## Directions for this task
Could you filter the material and copy every line where the word "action" occurs?

-------- Given data

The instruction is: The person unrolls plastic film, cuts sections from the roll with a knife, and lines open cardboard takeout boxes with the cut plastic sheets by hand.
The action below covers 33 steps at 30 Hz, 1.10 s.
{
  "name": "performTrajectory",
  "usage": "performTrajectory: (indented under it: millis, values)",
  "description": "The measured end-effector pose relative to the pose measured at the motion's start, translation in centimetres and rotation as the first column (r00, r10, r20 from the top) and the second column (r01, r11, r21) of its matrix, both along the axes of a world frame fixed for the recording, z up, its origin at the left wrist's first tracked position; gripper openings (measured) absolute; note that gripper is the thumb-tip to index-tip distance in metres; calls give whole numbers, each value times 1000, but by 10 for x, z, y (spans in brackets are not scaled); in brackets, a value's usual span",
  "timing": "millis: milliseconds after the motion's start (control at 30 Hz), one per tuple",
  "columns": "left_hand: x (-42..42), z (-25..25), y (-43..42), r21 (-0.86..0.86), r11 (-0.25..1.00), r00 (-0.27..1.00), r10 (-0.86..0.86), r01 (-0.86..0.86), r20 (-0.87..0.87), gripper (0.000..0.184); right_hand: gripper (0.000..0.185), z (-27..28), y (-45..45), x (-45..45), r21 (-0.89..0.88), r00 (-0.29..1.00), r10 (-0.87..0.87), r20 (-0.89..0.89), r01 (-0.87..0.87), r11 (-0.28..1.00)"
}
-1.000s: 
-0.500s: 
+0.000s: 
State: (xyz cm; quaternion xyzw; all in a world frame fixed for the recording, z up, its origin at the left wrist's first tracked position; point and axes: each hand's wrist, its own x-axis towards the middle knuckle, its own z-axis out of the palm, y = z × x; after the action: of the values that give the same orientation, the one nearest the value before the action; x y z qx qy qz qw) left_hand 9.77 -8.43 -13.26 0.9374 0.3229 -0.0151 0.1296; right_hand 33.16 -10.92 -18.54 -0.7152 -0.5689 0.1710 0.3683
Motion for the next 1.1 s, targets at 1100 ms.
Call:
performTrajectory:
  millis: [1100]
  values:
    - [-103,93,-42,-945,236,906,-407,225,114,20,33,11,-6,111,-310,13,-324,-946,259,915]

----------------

## Task answer
The action below covers 33 steps at 30 Hz, 1.10 s.
State: (xyz cm; quaternion xyzw; all in a world frame fixed for the recording, z up, its origin at the left wrist's first tracked position; point and axes: each hand's wrist, its own x-axis towards the middle knuckle, its own z-axis out of the palm, y = z × x; after the action: of the values that give the same orientation, the one nearest the value before the action; x y z qx qy qz qw) left_hand 9.77 -8.43 -13.26 0.9374 0.3229 -0.0151 0.1296; right_hand 33.16 -10.92 -18.54 -0.7152 -0.5689 0.1710 0.3683

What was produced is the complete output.